### Extracted records
━━━━━━━━━━━━━━━━
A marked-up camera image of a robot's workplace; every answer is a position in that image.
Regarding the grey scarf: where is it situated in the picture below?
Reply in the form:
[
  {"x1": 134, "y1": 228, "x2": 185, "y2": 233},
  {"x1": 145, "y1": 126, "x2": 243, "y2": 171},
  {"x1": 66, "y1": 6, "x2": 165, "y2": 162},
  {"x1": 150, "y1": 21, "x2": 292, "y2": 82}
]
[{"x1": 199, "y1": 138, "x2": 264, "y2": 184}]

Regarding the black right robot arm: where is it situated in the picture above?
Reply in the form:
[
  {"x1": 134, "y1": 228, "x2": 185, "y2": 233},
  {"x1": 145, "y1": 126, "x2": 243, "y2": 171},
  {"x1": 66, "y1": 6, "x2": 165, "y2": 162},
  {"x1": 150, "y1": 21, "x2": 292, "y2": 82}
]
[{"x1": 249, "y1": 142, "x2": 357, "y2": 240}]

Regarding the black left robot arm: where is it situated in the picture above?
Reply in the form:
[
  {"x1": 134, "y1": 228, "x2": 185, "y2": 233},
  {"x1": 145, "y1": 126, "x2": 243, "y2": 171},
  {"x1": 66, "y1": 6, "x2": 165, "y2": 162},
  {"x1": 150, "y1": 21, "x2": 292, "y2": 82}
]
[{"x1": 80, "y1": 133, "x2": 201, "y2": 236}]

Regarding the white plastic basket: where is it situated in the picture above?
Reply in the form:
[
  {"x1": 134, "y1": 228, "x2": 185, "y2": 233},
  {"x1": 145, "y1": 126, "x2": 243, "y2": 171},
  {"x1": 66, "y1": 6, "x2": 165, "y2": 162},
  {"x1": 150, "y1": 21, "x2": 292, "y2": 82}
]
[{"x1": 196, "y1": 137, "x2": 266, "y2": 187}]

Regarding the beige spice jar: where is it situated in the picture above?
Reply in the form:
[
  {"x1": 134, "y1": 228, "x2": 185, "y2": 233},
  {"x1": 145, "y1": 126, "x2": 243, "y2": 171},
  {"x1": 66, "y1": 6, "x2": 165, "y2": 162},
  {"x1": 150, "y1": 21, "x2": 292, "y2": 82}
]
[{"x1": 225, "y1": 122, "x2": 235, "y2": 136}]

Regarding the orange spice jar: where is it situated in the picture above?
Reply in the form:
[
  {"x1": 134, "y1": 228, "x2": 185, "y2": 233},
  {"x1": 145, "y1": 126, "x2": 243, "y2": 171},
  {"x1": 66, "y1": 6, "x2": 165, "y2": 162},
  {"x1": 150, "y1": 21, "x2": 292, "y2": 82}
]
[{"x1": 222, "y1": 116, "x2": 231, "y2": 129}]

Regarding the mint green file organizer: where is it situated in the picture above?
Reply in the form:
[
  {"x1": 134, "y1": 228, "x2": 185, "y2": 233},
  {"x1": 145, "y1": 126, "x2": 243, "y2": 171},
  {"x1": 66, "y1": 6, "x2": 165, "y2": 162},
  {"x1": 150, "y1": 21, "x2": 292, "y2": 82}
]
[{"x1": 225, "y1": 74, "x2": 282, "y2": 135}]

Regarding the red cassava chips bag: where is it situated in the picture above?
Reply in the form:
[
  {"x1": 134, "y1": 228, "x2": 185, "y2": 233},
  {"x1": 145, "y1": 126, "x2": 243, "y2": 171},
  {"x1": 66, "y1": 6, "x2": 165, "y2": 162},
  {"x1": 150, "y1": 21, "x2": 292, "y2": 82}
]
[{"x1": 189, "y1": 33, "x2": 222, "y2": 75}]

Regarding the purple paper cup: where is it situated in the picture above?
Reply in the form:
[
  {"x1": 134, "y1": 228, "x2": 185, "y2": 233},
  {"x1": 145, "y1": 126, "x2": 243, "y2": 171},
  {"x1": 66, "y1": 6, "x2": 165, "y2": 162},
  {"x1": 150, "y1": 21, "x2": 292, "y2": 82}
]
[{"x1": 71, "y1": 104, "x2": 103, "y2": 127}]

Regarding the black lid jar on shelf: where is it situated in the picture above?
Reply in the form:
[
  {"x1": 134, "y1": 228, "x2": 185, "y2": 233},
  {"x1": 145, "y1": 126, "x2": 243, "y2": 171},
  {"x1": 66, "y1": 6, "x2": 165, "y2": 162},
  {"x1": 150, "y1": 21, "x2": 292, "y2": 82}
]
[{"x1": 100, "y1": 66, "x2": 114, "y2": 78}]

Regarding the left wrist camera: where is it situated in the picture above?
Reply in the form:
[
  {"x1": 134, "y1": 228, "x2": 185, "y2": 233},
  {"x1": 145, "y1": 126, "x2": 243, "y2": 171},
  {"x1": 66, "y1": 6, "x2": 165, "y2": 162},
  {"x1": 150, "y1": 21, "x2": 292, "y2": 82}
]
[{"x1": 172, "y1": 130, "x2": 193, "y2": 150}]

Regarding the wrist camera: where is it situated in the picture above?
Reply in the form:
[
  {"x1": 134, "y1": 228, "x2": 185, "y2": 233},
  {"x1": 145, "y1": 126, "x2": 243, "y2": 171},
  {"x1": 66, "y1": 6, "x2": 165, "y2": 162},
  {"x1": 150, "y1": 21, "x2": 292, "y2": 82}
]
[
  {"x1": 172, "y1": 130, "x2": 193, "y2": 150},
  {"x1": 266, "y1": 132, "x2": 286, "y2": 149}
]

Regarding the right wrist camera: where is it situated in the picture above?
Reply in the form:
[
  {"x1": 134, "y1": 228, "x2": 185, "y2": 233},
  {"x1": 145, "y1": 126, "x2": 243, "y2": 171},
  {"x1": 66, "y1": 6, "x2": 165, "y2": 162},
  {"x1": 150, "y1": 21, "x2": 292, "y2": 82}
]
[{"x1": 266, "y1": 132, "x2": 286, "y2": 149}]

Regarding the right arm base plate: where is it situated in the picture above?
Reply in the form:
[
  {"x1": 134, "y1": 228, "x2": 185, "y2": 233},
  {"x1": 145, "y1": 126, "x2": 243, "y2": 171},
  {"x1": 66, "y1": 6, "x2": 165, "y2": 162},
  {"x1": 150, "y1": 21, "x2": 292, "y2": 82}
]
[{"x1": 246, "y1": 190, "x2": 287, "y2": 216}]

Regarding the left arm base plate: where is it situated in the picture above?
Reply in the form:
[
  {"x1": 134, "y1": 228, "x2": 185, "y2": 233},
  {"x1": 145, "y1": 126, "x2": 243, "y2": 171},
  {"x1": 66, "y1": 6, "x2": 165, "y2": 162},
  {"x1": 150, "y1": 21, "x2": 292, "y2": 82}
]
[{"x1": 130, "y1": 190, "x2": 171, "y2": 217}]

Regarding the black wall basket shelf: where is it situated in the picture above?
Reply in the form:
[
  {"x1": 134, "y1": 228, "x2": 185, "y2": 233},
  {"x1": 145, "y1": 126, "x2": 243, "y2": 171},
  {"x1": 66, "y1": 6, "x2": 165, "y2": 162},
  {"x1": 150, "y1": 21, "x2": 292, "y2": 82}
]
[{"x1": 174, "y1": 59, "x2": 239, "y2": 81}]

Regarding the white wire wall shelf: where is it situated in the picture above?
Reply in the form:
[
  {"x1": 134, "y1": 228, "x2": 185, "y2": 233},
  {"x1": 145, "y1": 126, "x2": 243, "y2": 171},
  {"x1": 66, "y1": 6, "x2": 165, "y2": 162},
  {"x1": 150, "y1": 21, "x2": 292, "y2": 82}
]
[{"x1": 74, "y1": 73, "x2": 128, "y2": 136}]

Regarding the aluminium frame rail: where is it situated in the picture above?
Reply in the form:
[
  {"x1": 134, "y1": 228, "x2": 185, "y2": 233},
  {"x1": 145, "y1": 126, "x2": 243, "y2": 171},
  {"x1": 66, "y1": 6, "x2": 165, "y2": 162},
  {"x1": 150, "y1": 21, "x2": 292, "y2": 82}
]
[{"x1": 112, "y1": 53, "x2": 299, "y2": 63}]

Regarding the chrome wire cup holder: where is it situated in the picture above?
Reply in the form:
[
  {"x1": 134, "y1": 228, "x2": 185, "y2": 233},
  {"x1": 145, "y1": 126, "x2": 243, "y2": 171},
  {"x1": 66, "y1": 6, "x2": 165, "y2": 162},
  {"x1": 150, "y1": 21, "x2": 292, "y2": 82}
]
━━━━━━━━━━━━━━━━
### Prompt
Check each line of the material above for the string "black". Please count those that have it and reply with the number only.

### Reply to the task
4